> Activity: For the listing below, return the line containing "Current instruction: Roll", the line containing "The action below", and all lines in between, exactly as written and nothing else.

> Data shown:

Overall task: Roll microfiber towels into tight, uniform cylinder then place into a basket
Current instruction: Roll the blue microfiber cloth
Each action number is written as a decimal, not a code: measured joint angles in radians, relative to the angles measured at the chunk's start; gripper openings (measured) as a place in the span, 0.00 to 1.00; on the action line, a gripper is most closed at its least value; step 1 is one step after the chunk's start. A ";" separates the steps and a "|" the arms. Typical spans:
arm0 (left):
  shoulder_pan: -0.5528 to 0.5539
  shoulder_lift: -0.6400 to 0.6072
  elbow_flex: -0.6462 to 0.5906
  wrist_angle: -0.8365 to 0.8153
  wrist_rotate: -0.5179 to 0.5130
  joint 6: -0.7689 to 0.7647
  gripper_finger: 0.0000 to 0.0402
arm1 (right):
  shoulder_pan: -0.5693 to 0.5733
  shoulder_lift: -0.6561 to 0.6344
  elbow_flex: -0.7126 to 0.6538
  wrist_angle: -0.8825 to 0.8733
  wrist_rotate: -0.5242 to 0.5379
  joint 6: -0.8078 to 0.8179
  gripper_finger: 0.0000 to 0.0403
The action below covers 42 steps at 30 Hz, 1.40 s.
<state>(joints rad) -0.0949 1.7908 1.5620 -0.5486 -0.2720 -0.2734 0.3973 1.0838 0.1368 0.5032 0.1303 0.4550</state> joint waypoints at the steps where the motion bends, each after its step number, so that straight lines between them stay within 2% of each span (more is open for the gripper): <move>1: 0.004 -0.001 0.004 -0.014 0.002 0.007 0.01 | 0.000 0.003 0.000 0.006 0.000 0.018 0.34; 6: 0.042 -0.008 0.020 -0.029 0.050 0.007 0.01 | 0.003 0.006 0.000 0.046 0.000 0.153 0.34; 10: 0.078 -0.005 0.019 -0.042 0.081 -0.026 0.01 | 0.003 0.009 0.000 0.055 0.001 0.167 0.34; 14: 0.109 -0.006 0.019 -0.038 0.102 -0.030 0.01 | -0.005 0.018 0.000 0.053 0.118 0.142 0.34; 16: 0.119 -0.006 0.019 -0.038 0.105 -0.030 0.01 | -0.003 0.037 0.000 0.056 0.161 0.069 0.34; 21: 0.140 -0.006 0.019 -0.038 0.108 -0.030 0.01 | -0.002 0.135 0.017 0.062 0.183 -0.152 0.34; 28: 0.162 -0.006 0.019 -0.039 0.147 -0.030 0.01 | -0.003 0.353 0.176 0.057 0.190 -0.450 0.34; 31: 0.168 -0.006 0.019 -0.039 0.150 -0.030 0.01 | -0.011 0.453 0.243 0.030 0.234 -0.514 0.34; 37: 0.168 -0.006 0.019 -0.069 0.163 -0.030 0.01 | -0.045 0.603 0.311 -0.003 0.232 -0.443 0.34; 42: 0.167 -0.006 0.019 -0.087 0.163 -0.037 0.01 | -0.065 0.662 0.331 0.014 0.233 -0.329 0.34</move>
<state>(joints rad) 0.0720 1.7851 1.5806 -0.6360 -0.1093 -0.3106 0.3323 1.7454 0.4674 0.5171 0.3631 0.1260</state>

> Worked solution:
Current instruction: Roll the blue microfiber cloth
Each action number is written as a decimal, not a code: measured joint angles in radians, relative to the angles measured at the chunk's start; gripper openings (measured) as a place in the span, 0.00 to 1.00; on the action line, a gripper is most closed at its least value; step 1 is one step after the chunk's start. A ";" separates the steps and a "|" the arms. Typical spans:
arm0 (left):
  shoulder_pan: -0.5528 to 0.5539
  shoulder_lift: -0.6400 to 0.6072
  elbow_flex: -0.6462 to 0.5906
  wrist_angle: -0.8365 to 0.8153
  wrist_rotate: -0.5179 to 0.5130
  joint 6: -0.7689 to 0.7647
  gripper_finger: 0.0000 to 0.0402
arm1 (right):
  shoulder_pan: -0.5693 to 0.5733
  shoulder_lift: -0.6561 to 0.6344
  elbow_flex: -0.7126 to 0.6538
  wrist_angle: -0.8825 to 0.8733
  wrist_rotate: -0.5242 to 0.5379
  joint 6: -0.8078 to 0.8179
  gripper_finger: 0.0000 to 0.0403
The action below covers 42 steps at 30 Hz, 1.40 s.

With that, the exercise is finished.